Copyright Infringement Detection in Text-to-Image Diffusion Models via Differential Privacy
Xiafeng Man, Zhipeng Wei, Jingjing Chen
TL;DR
The work tackles copyright infringement in text-to-image diffusion models by formalizing a conditional differential privacy framework and introducing a measurable conditional sensitivity metric. It operationalizes infringement detection via D-Plus-Minus (DPM), a dual-branch fine-tuning approach that learns and unlearns a target concept and compares outputs with CLIP-based embeddings to detect memorization.
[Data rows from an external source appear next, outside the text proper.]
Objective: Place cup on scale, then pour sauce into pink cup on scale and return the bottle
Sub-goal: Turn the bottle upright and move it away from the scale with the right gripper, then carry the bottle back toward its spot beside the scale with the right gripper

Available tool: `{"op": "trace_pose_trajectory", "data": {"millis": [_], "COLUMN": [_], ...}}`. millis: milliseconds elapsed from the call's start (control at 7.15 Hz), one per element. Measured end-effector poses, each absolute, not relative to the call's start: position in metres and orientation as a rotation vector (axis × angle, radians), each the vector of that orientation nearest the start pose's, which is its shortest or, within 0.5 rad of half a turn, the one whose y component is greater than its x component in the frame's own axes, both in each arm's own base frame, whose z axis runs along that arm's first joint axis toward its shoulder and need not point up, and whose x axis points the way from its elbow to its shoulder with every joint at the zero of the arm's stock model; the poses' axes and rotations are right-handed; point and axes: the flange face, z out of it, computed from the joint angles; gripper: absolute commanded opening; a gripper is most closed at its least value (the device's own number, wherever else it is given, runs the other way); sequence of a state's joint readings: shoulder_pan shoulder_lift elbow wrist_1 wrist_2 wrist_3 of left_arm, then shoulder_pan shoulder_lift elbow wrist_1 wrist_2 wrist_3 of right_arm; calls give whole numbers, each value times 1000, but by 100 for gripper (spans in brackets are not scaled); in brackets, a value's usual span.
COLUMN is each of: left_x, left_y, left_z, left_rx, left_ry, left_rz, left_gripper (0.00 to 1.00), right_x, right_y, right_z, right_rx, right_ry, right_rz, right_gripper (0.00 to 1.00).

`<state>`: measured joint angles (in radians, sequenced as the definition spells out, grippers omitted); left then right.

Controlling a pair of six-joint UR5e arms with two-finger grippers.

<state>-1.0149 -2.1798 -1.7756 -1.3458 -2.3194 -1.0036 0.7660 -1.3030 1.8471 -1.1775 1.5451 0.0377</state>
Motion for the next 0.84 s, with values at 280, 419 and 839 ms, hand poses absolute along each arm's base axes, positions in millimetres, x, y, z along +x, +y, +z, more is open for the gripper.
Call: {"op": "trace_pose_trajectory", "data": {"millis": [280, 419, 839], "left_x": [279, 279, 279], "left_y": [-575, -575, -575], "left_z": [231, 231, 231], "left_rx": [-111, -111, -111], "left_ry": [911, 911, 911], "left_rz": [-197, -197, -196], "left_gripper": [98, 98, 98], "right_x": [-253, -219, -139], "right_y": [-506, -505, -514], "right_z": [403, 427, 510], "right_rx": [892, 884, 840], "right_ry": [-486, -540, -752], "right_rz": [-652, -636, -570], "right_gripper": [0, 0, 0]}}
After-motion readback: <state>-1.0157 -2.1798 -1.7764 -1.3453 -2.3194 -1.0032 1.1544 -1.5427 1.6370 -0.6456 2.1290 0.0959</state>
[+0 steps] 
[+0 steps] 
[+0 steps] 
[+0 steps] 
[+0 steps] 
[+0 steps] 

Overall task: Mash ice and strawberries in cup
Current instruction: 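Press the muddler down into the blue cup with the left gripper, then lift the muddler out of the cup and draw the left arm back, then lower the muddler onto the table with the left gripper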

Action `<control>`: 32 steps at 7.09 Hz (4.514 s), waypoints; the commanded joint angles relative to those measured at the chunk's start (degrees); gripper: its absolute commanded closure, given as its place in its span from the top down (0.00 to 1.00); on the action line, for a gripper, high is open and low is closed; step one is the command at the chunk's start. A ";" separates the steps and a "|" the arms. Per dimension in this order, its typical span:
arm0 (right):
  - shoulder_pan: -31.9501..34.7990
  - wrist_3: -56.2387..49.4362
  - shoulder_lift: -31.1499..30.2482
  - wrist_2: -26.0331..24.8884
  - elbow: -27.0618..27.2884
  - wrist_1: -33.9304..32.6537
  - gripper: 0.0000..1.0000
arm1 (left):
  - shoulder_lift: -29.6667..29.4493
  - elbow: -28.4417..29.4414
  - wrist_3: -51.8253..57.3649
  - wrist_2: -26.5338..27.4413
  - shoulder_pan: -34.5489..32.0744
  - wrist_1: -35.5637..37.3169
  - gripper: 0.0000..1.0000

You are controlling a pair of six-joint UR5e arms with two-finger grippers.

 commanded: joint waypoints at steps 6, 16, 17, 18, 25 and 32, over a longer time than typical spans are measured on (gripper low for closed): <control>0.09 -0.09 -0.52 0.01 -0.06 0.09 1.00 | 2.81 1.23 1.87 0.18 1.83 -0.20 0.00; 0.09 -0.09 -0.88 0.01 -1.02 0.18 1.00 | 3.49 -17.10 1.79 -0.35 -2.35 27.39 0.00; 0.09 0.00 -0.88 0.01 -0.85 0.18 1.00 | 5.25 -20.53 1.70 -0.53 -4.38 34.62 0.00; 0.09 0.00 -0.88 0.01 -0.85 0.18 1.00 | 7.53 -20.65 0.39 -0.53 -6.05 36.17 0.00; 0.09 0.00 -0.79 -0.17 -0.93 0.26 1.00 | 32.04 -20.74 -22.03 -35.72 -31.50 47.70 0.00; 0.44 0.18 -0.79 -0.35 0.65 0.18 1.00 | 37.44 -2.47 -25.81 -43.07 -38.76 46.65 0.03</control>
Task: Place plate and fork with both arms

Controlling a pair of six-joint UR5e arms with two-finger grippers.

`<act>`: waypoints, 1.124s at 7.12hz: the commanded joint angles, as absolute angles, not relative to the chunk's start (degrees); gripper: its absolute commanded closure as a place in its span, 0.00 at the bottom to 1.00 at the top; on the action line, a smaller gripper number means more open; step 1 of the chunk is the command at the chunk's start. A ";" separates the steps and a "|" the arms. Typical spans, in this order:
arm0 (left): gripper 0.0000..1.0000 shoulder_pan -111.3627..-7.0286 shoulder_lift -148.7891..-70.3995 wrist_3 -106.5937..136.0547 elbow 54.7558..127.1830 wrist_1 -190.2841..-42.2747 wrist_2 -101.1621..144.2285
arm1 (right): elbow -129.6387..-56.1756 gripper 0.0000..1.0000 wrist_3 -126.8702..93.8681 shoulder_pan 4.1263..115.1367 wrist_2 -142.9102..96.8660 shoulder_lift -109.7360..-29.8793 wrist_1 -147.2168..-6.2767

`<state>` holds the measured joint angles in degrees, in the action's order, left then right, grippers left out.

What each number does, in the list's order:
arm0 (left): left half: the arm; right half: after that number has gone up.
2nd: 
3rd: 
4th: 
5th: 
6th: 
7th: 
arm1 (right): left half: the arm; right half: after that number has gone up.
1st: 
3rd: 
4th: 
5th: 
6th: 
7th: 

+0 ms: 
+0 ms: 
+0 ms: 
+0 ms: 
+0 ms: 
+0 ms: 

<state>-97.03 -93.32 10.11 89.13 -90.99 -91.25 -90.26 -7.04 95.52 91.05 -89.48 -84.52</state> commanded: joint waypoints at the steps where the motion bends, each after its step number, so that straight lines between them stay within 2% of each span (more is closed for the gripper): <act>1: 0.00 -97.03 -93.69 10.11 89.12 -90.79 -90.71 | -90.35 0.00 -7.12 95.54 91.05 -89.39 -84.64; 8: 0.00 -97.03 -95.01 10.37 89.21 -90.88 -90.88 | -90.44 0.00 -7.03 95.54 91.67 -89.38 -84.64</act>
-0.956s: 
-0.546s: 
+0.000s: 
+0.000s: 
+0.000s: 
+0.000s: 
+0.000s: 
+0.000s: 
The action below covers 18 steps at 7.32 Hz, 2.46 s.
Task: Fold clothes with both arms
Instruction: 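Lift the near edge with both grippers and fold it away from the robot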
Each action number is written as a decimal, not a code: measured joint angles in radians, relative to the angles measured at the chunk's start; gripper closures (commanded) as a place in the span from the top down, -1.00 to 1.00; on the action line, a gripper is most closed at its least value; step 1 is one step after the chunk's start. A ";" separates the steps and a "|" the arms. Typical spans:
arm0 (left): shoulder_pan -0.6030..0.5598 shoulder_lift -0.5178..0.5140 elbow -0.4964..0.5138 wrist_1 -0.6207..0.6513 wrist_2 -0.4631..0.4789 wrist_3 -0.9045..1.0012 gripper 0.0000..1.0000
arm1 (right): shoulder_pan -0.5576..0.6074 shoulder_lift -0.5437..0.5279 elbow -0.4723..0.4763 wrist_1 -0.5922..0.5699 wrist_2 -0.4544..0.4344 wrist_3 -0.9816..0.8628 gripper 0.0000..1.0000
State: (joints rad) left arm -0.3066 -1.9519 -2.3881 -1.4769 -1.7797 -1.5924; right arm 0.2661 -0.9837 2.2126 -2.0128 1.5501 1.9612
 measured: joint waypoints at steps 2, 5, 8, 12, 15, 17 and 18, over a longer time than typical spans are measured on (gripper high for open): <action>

The authors validate the method on the CIDD benchmark across multiple models, demonstrating robust AUCs and interpretability, and provide ablations, robustness analyses, and implementation details. This DP-grounded, post-hoc detector offers a principled, practical tool for safeguarding IP in generative AI, with broad potential extension to LVLMs and LLMs.
Abstract
The widespread deployment of large vision models such as Stable Diffusion raises significant legal and ethical concerns, as these models can memorize and reproduce copyrighted content without authorization. Existing detection approaches often lack robustness and fail to provide rigorous theoretical underpinnings. To address these gaps, we formalize the concept of copyright infringement and its detection from the perspective of Differential Privacy (DP), and introduce the conditional sensitivity metric, a concept analogous to sensitivity in DP, that quantifies the deviation in a diffusion model's output caused by the inclusion or exclusion of a specific training data point. To operationalize this metric, we propose D-Plus-Minus (DPM), a novel post-hoc detection framework that identifies copyright infringement in text-to-image diffusion models. Specifically, DPM simulates inclusion and exclusion processes by fine-tuning models in two opposing directions: learning or unlearning. Besides, to disentangle concept-specific influence from the global parameter shifts induced by fine-tuning, DPM computes confidence scores over orthogonal prompt distributions using statistical metrics. Moreover, to facilitate standardized benchmarking, we also construct the Copyright Infringement Detection Dataset (CIDD), a comprehensive resource for evaluating detection across diverse categories. Our results demonstrate that DPM reliably detects infringement content without requiring access to the original training dataset or text prompts, offering an interpretable and practical solution for safeguarding intellectual property in the era of generative AI.